Pictures stay out, but every line of the data is copied exactly.

Segment Open

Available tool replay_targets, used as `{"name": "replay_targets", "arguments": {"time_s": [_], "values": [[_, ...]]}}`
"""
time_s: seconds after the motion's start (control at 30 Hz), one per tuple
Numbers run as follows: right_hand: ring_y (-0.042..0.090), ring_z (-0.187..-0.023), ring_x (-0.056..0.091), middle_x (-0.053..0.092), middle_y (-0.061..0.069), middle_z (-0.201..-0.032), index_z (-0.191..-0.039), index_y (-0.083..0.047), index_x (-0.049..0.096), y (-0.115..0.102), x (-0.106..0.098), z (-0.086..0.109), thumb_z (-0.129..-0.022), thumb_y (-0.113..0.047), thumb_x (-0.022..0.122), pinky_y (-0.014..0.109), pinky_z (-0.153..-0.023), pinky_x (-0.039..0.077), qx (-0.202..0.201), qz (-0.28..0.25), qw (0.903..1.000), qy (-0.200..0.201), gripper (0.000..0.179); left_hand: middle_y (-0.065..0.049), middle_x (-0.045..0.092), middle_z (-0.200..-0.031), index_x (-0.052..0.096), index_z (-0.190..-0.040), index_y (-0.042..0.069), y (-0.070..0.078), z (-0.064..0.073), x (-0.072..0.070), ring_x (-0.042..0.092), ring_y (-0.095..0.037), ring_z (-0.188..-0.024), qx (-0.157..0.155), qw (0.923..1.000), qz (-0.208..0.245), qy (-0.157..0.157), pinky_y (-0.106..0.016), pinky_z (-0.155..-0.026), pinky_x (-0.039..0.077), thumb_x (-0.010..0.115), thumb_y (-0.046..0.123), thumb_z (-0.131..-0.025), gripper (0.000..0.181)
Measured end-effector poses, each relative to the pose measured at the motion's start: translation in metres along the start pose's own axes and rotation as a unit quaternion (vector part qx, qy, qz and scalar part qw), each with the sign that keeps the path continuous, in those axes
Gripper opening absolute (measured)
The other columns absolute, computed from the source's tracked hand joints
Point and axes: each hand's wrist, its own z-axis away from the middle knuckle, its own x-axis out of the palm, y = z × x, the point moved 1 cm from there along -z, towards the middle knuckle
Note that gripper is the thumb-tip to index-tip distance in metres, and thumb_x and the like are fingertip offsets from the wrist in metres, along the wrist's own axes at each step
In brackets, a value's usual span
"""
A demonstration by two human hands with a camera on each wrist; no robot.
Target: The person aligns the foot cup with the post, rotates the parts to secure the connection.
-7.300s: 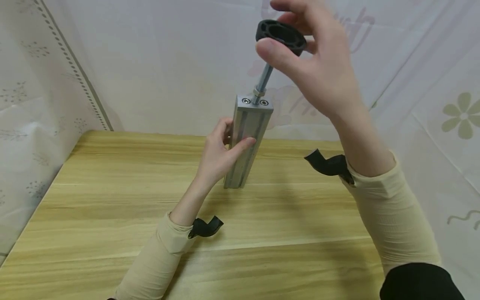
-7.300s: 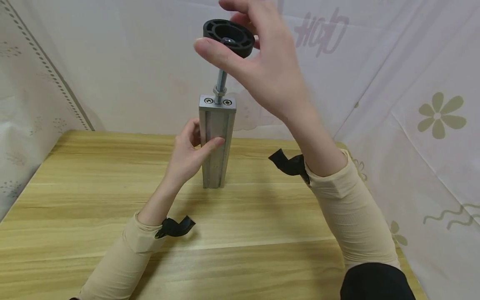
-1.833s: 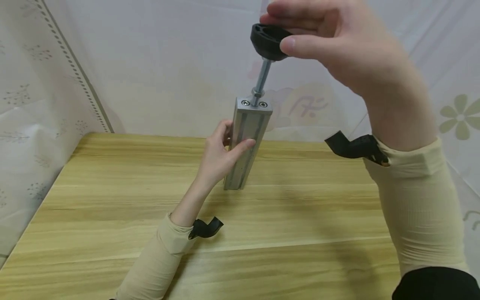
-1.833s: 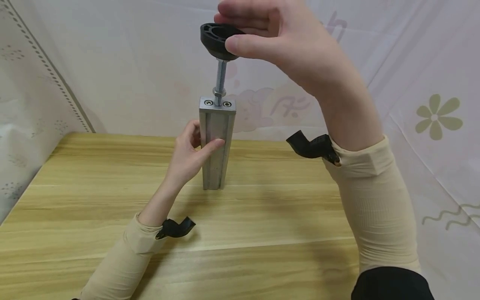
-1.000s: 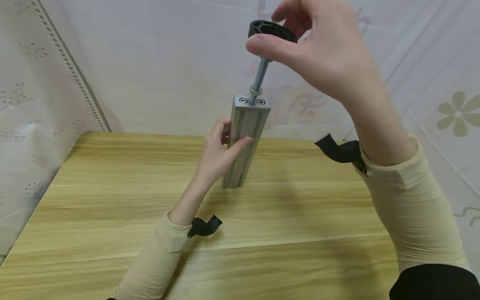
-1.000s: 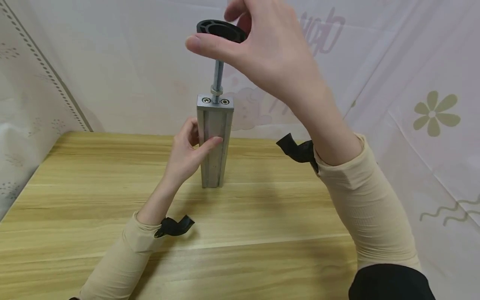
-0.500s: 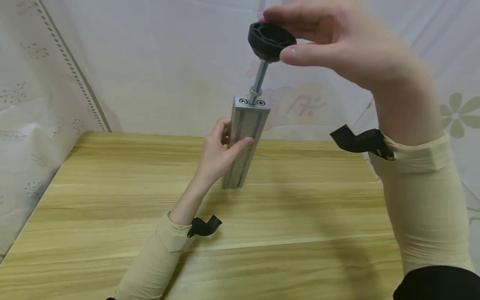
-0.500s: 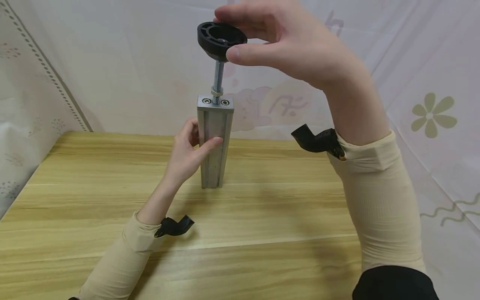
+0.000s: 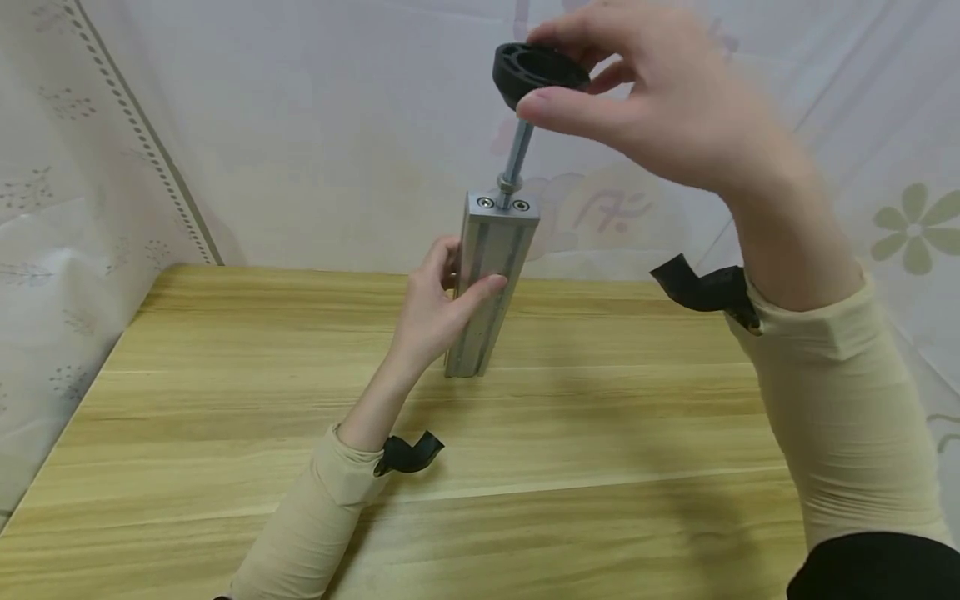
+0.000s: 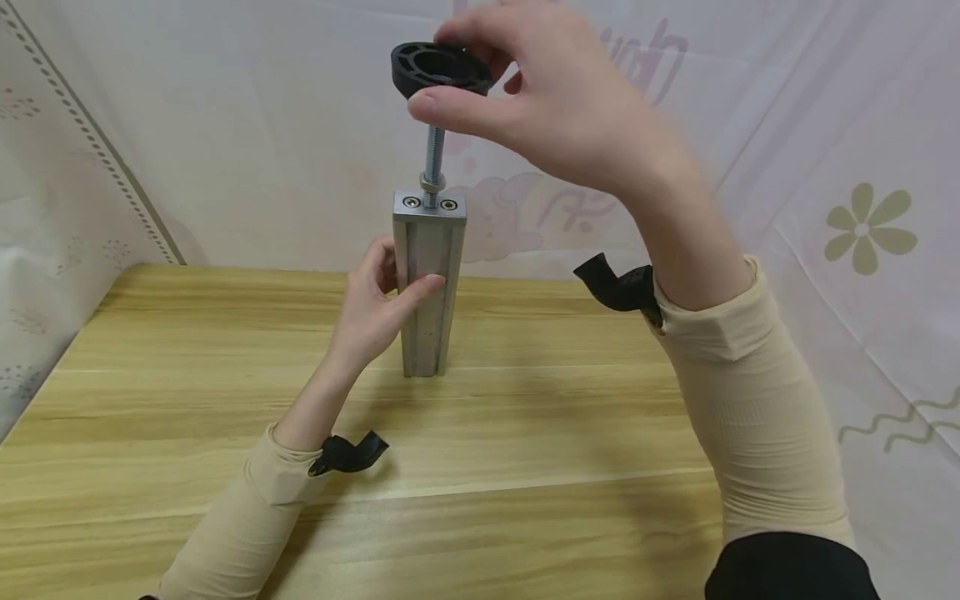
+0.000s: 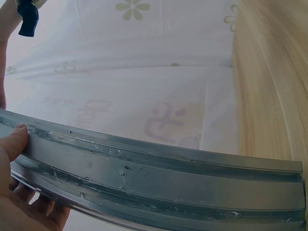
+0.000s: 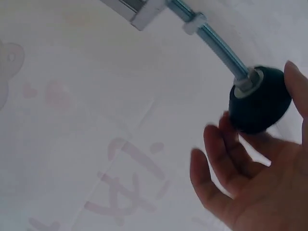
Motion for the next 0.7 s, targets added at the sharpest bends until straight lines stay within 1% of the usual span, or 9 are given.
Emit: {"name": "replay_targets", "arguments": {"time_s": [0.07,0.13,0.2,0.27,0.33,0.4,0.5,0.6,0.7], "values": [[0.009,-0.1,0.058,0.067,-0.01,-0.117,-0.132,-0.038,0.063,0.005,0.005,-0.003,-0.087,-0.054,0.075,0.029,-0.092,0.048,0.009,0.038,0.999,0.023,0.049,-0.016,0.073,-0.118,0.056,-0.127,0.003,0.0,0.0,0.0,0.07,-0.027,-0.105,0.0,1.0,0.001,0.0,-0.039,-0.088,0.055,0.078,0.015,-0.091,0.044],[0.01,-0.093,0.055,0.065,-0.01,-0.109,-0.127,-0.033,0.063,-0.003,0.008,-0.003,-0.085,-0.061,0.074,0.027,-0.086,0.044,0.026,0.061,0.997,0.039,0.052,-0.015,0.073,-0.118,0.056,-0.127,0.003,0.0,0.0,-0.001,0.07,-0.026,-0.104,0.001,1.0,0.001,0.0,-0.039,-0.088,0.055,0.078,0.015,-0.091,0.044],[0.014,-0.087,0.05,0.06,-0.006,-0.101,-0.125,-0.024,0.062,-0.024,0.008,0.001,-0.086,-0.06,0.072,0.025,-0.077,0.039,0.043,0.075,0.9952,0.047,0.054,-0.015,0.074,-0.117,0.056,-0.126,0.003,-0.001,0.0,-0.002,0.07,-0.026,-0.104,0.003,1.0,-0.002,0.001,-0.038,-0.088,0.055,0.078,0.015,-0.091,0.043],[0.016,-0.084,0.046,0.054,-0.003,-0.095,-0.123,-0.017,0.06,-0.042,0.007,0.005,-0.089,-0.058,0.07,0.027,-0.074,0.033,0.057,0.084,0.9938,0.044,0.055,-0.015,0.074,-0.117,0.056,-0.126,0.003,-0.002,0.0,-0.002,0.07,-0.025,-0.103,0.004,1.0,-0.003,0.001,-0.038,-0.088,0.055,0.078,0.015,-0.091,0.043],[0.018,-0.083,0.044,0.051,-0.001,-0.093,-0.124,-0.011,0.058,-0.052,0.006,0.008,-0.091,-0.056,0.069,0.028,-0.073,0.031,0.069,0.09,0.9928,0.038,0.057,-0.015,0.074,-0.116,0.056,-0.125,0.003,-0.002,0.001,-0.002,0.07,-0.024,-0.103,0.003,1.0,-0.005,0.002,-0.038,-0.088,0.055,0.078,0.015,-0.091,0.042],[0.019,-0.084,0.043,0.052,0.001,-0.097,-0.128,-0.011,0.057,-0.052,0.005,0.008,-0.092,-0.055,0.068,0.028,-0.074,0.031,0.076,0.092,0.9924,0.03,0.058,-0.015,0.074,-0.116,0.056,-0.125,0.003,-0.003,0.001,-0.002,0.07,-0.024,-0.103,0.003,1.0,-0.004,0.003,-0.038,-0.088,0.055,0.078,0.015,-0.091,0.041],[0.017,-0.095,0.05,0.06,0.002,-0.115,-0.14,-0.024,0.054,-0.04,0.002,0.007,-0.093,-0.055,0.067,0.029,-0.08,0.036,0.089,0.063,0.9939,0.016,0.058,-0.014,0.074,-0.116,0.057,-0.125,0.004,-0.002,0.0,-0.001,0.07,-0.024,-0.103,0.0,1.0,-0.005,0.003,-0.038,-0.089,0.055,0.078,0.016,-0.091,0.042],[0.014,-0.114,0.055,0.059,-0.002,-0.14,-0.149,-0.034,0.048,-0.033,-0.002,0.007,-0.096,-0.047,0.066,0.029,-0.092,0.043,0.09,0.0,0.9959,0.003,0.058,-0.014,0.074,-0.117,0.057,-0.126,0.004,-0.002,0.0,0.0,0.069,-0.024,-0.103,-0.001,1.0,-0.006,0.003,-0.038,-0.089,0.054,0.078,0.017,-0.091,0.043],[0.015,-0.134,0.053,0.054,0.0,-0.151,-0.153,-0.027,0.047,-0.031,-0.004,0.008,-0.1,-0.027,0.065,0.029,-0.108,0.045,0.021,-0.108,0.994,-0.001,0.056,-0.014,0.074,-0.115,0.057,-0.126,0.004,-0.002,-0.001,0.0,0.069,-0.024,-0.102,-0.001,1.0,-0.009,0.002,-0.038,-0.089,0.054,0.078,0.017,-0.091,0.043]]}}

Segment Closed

> Problem solution
Available tool replay_targets, used as `{"name": "replay_targets", "arguments": {"time_s": [_], "values": [[_, ...]]}}`
"""
time_s: seconds after the motion's start (control at 30 Hz), one per tuple
Numbers run as follows: right_hand: ring_y (-0.042..0.090), ring_z (-0.187..-0.023), ring_x (-0.056..0.091), middle_x (-0.053..0.092), middle_y (-0.061..0.069), middle_z (-0.201..-0.032), index_z (-0.191..-0.039), index_y (-0.083..0.047), index_x (-0.049..0.096), y (-0.115..0.102), x (-0.106..0.098), z (-0.086..0.109), thumb_z (-0.129..-0.022), thumb_y (-0.113..0.047), thumb_x (-0.022..0.122), pinky_y (-0.014..0.109), pinky_z (-0.153..-0.023), pinky_x (-0.039..0.077), qx (-0.202..0.201), qz (-0.28..0.25), qw (0.903..1.000), qy (-0.200..0.201), gripper (0.000..0.179); left_hand: middle_y (-0.065..0.049), middle_x (-0.045..0.092), middle_z (-0.200..-0.031), index_x (-0.052..0.096), index_z (-0.190..-0.040), index_y (-0.042..0.069), y (-0.070..0.078), z (-0.064..0.073), x (-0.072..0.070), ring_x (-0.042..0.092), ring_y (-0.095..0.037), ring_z (-0.188..-0.024), qx (-0.157..0.155), qw (0.923..1.000), qz (-0.208..0.245), qy (-0.157..0.157), pinky_y (-0.106..0.016), pinky_z (-0.155..-0.026), pinky_x (-0.039..0.077), thumb_x (-0.010..0.115), thumb_y (-0.046..0.123), thumb_z (-0.131..-0.025), gripper (0.000..0.181)
Measured end-effector poses, each relative to the pose measured at the motion's start: translation in metres along the start pose's own axes and rotation as a unit quaternion (vector part qx, qy, qz and scalar part qw), each with the sign that keeps the path continuous, in those axes
Gripper opening absolute (measured)
The other columns absolute, computed from the source's tracked hand joints
Point and axes: each hand's wrist, its own z-axis away from the middle knuckle, its own x-axis out of the palm, y = z × x, the point moved 1 cm from there along -z, towards the middle knuckle
Note that gripper is the thumb-tip to index-tip distance in metres, and thumb_x and the like are fingertip offsets from the wrist in metres, along the wrist's own axes at each step
In brackets, a value's usual span
"""
A demonstration by two human hands with a camera on each wrist; no robot.
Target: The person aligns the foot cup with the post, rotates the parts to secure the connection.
-7.300s: 
-7.300s: 
-1.833s: 
-1.833s: 
-1.000s: 
-1.000s: 
-0.500s: 
-0.500s: 
+0.000s: 
+0.000s: 
+0.000s: 
+0.000s: 
Motion for the next 0.7 s, targets added at the sharpest bends until straight lines stay within 1% of the usual span, or 9 are given.
Emit: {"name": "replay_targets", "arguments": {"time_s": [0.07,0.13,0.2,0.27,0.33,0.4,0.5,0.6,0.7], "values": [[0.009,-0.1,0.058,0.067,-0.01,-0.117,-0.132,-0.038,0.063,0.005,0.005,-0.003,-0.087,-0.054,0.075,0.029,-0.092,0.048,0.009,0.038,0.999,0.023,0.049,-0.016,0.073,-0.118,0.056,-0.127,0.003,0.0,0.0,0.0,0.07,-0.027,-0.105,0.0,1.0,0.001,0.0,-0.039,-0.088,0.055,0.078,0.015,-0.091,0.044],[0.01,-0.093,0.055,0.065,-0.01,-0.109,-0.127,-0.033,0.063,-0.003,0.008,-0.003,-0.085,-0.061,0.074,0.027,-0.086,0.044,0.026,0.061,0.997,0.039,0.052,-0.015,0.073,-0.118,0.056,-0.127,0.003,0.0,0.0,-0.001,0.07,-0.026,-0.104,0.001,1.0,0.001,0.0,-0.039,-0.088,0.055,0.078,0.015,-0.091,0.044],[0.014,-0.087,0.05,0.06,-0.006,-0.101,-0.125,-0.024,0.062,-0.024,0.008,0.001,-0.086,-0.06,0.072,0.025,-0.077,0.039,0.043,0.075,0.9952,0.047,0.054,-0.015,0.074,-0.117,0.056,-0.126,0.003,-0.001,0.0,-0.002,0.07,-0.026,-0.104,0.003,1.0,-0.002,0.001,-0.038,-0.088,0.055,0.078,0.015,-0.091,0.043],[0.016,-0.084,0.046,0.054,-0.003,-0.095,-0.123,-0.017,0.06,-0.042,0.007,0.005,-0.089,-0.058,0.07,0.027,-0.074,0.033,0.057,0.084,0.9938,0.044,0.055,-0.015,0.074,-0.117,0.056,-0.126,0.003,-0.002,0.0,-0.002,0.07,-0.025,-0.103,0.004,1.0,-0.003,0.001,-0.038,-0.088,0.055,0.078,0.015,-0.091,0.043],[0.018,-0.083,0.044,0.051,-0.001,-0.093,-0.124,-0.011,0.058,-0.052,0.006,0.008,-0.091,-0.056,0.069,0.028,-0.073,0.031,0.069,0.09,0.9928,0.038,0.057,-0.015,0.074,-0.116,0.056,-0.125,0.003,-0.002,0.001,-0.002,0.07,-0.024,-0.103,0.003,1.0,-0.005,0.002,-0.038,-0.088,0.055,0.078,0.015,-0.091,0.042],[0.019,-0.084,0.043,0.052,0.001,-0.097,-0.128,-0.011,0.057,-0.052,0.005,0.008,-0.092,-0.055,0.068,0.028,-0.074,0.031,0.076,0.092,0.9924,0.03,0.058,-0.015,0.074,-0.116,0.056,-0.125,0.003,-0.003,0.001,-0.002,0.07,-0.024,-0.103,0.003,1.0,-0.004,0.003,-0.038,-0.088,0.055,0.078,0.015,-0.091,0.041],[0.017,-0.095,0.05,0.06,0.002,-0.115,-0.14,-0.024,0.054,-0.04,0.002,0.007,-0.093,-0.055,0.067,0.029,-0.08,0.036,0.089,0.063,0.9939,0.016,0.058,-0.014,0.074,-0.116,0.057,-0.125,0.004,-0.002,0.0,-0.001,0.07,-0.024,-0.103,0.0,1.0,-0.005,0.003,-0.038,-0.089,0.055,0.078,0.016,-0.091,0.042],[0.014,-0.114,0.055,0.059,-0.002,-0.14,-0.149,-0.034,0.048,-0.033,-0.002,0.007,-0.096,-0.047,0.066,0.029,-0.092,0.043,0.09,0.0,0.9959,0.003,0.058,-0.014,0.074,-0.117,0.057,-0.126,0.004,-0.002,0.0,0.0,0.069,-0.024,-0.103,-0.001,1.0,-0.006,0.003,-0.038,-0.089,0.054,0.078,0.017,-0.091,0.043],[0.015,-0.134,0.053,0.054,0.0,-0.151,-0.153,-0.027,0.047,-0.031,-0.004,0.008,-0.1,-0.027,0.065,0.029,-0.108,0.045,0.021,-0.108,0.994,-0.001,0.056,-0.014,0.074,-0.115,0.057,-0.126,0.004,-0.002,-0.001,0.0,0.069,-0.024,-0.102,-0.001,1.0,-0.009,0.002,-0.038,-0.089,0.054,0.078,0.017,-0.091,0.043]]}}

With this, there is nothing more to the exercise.